The Maguan family was in disbelief over the kidnapping incident, as Eldon Maguan's older brother, Ellis Maguan, stated that Go was a "bigtime government contractor and wealthy businessman" prior to the murder incident in 1991. Ellis also questioned the Go family's kidnapping alibi as being orchestrated between the family and the abductors. A day later, Go and Yu were found and taken into custody by the PNP Anti-Kidnapping Group in Alabang, Muntinlupa after intercepting them on a bus.

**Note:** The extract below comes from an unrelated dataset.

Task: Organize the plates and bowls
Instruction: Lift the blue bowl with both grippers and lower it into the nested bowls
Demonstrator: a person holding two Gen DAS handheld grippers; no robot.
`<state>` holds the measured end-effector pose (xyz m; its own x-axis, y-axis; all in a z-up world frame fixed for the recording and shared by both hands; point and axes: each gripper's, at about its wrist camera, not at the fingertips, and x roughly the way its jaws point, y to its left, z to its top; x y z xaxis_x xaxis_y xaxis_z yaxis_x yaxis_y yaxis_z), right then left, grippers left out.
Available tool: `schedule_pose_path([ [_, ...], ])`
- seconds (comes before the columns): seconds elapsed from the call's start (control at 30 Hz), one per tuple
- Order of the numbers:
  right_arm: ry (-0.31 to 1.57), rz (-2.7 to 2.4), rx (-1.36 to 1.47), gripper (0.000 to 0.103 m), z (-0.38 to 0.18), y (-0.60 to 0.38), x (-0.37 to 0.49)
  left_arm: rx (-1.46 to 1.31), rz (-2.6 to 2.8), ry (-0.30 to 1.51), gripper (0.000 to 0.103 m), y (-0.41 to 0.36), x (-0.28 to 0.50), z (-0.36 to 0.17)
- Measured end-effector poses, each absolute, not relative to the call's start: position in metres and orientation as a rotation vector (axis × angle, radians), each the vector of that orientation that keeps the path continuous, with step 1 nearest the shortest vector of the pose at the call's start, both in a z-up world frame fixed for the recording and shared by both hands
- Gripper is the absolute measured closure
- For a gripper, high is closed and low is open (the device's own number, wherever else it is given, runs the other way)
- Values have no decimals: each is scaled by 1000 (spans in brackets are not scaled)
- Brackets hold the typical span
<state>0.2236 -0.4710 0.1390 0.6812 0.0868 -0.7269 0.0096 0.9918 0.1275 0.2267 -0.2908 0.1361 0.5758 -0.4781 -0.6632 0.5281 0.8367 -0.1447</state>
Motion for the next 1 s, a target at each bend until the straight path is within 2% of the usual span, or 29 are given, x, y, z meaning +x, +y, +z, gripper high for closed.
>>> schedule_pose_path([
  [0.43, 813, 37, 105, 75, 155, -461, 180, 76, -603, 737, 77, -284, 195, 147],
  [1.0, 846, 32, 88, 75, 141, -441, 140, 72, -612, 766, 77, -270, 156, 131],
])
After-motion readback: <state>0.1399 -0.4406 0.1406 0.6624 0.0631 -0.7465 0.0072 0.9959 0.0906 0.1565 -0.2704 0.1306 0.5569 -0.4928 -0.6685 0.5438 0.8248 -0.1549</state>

In a press conference, NBP chief superintendent Generoso Cerbo Jr. stated that Go told the police that he and Yu were released by their alleged kidnappers based in Tanauan, Batangas. Go's family claimed that no ransom was paid in exchange for the release of the two.

===2014 release order===
In 2014, the Muntinlupa Regional Trial Court granted Go's petition to be released from prison, who argued that he had already fully served his sentence based on an adjusted computation of his prison term. However, De Lima directed that Go would not be released following her directive to the Office of the Solicitor General to file a motion for reconsideration to appeal the court order.

De Lima maintained that Go has not yet completed his prison term based on the computation of the BuCor, while Go claims he had already been granted "colonist status", making him eligible for good conduct time allowance credits to reduce his prison sentence.

==Release==
On November 28, 2016, after 25 years in prison, the Supreme Court ruled its decision to release Rolito Go from prison based on his transfer to the Iwahig Prison and Penal Farm and good conduct which had commuted his sentence to 30 years. The Maguans' lawyer, attorney Jose Flaminiano, stated on December 17, 2016 that the Maguan family will no longer take legal action to petition the Supreme Court's ruling.

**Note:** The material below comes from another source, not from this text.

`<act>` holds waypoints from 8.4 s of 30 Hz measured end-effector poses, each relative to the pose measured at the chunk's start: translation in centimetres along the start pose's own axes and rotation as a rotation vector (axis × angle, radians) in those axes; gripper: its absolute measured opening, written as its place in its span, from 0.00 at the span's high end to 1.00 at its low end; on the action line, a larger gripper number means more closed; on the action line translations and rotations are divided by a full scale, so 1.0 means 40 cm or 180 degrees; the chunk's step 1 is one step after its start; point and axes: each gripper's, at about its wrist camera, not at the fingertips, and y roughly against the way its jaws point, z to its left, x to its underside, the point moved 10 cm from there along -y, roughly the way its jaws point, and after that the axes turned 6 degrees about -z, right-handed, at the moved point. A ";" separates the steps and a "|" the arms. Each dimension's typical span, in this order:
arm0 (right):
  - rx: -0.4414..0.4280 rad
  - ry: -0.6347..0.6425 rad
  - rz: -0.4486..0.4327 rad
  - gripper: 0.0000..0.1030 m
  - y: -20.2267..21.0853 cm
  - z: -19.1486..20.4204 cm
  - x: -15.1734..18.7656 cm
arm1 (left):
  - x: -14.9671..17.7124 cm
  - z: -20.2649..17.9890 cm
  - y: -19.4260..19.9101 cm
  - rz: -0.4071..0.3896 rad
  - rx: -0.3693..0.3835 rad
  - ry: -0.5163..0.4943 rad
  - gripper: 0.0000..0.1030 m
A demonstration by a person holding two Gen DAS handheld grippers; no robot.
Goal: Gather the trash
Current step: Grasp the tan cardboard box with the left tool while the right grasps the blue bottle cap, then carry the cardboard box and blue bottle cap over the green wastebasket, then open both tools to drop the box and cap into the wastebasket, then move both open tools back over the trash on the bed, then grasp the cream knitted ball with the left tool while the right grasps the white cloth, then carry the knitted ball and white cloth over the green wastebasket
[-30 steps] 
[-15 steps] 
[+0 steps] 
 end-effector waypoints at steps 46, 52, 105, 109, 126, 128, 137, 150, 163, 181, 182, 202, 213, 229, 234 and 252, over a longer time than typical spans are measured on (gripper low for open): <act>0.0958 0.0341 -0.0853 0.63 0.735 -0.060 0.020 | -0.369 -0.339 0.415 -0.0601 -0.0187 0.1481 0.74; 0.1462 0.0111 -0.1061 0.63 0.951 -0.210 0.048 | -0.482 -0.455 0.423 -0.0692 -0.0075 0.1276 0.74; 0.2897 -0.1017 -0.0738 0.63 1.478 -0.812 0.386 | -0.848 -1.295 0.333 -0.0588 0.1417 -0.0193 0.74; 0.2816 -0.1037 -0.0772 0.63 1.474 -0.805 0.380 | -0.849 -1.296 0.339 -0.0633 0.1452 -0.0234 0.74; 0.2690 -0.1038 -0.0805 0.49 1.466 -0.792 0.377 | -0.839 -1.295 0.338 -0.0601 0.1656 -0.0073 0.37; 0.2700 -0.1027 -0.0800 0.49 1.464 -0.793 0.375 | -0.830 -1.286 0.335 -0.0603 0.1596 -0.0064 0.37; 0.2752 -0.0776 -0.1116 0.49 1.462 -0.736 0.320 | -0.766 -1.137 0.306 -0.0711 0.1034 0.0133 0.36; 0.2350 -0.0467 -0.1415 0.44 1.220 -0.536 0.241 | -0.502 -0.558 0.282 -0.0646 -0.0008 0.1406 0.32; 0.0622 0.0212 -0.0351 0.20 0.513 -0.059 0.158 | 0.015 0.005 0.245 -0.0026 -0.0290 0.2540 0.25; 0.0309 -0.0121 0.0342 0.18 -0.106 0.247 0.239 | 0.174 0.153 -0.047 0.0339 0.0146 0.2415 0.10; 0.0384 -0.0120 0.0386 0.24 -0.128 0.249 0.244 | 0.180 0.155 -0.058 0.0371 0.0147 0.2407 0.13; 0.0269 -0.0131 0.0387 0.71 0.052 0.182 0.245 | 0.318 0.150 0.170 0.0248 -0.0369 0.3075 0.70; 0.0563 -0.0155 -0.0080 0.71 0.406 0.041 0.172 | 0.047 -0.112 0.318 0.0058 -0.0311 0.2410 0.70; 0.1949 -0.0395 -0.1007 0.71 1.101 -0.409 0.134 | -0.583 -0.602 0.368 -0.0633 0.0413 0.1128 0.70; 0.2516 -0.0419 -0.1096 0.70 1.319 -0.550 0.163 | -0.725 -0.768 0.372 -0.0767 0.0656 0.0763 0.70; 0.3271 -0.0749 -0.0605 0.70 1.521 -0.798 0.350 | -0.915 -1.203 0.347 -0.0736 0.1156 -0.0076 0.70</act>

At the time of his release, Go was hospitalized at the Metropolitan Medical Center in Santa Cruz, Manila for stage 4 colorectal cancer.

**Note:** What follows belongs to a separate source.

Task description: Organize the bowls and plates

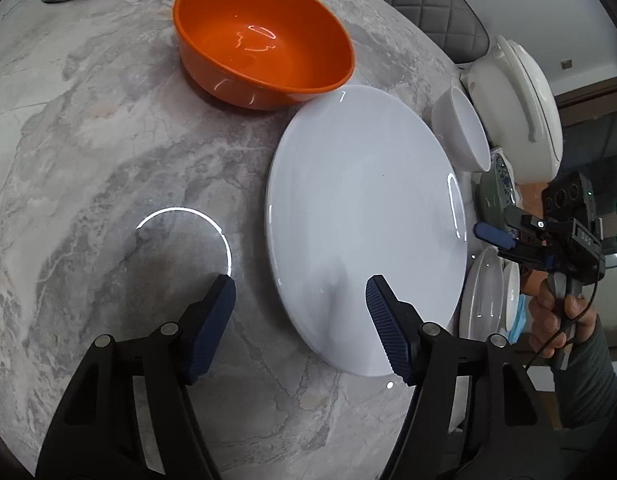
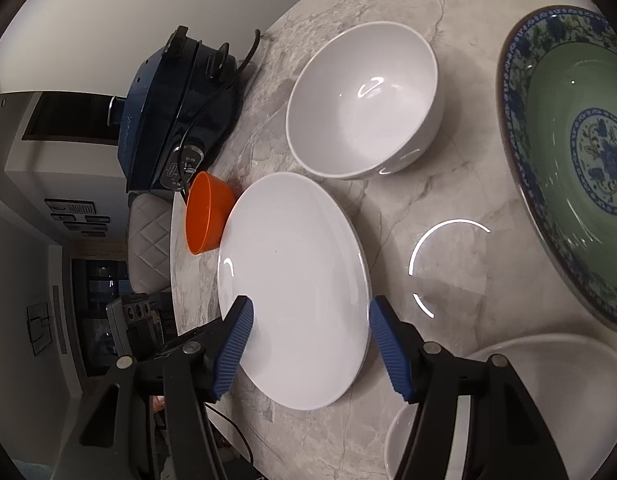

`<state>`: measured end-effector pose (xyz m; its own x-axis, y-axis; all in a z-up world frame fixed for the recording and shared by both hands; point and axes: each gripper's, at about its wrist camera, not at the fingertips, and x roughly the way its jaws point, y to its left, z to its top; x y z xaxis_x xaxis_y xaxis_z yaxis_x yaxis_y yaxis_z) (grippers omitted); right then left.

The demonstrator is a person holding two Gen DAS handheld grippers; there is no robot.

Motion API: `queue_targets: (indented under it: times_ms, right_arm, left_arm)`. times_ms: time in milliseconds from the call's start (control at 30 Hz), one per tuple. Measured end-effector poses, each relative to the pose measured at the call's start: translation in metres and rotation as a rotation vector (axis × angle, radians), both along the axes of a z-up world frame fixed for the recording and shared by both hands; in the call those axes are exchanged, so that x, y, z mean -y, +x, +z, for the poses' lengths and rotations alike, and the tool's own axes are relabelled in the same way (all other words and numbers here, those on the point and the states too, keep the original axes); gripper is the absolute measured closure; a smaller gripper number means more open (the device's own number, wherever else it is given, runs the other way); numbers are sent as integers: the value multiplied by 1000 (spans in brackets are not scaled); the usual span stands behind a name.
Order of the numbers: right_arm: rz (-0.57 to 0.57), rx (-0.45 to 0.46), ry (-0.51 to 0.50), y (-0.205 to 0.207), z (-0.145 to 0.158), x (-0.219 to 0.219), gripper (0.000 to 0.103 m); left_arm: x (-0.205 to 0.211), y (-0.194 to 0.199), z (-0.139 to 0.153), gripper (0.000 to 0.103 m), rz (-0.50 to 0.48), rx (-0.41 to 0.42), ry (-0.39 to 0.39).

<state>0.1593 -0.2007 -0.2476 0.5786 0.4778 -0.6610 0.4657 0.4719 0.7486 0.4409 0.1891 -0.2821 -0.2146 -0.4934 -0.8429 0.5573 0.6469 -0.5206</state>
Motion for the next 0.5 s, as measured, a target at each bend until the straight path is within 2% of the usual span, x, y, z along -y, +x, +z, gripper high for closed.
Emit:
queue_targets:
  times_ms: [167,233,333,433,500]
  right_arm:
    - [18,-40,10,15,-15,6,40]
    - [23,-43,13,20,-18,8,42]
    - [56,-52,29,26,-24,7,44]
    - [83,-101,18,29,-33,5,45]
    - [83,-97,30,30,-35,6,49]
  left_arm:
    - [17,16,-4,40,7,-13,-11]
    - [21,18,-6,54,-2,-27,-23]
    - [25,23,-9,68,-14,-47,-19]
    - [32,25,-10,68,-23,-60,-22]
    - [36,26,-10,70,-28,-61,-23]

In 2019, during the good conduct time allowance controversy, the Quezon City Police District sought to rearrest Go after his name was included in a list of "heinous crime convicts for re-arrest" ordered by then-President Rodrigo Duterte. However, in the list, Go was convicted of rape instead of murder. The move was later rescinded after Justice secretary Menardo Guevarra clarified that Go had fully served his sentence and was not among those prematurely released.